Gotham producers detailed their plans for their scrapped Metropolis series and why the plug was pulled on the series. Hot off their run on the Batman villain-focused DC series, showrunners John Stephens and Danny Cannon began developing a Metropolis show similar to their previous work. It would have explored the city most commonly linked to Superman before he arrived on the scene, instead focusing on Lois Lane and Lex Luthor. DC officially announced the project in January 2018, but they pulled the plug on it by 2019.
In IGN‘s oral history regarding the ten-year anniversary of Gotham‘s premiere, Stephens revealed exactly how they envisioned Metropolis, and that he still don’t know exactly why Warner Bros. ended up shelving the series before it even began.
“In the course of the pilot, it really featured Lois and Lex as the main characters. Geoff Johns had some really cool ideas about how the show should proceed in terms of a
Breaking Bad
of Lex, which was an awesome idea. I was really excited about doing in the same way… It’s pulpy, it’s comic, but it has a very realistic boots on the ground adult-ish feel. I was really excited to do that version of Metropolis. And I thought it would be cool if we actually got to do it at the end of the day. I never really know, to be honest, even after all these years, why Warner Brothers pulled the plug.”
The Gotham showrunners offered up possible explanations as to why the series never got off the ground, from WB getting cold feet around a Superman series without the Kryptonian, to the series’ hefty price tag. Read what the duo said below:
Danny Cannon: “Metropolis didn’t go because we kept saying Gotham without Batman works. It’s everything around Batman. It creates the world where he will live, right? Metropolis, no Superman. What is Metropolis? Metropolis is the character. Lois Lane was the character, deciding to be a journalist. And there’s this crazy fucking guy there who might be a genius called Lex. Fucking great things, right? It’s good, but the minute we said ‘no Superman,’ it was like “Nah.'”
John Stephens:
“
Superman was at the very end. It was going to launch [the DC Universe streaming service], and they were going to order it direct to series. At some point they had to sit down and write a $120 million check to do 10 episodes of this show, and I think they got cold feet. It wasn’t just a pilot, and someone else was picking up the pilot. Because they weren’t selling it off to Fox and having Fox pay for it. At that point they were going to be on the hook for the entire price tag. Now, obviously, they have their own platform, they’re used to it. But that platform did not exist.”

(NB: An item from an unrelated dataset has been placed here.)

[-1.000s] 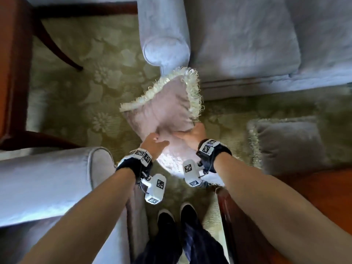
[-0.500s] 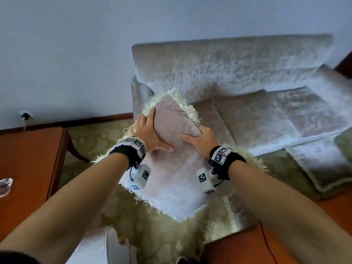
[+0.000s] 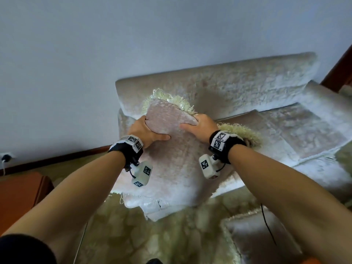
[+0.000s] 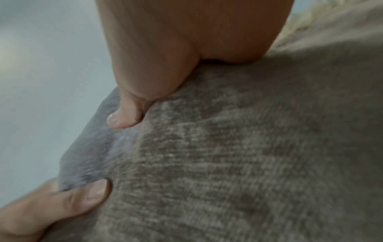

The Fate of Metropolis & Other Canceled DC Shows
Metropolis was officially announced on January 30, 2018. The main idea for the series was to show the rise of both Lois Lane as the star reporter for the Daily Planet and Lex Luthor as the infamous criminal mastermind (and Superman’s greatest adversary). Metropolis was not going to air on Fox like Gotham, but instead was going to be one of the big new series for the DC Universe streaming app. They were already working on Titans, which soon was followed by announcements for Doom Patrol and Swamp Thing. The Lane-Luthor show was set to air on the DC Universe app in 2019, but in April, the same month Gotham aired its final episode, it was reported that Metropolis had been scrapped.
While some might say the series sounds far too similar to Smallville, which already showed a young Lois Lane and Lex Luthor, HBO’s recent series The Penguin is exploring a similar idea of seeing Batman’s iconic villains rise to power as Gotham once did. But it’s doing it in a completely different way, which shows how malleable these characters and their stories can be. There is plenty to mine for both Lois Lane and Lex Luthor that could make for rich, dramatic shows that previous live-action adaptations have barely begun to tap into. Comics like Lex Luthor: Man of Steel by Brian Azzarello and Lee Bermejo and Lois Lane: Enemy of the People by Greg Rucka and Mike Perkins have delved deep into these characters and shown how they can carry their own stories.
“Making a television show, when you’re in the development stages, so frequently it’s like you’re trying to land a plane. You can see the runway, the plane’s coming in, and all of a sudden, we’re gonna crash. That’s what Metropolis felt like. But it was too bad because it was a really cool idea for a show,” said John Stephens regarding Metropolis being scrapped. Metropolis now lives as one of the many “what might have been” DC shows like the Justin Harley Aquaman pilot or the Justice League spin-off from Smallville.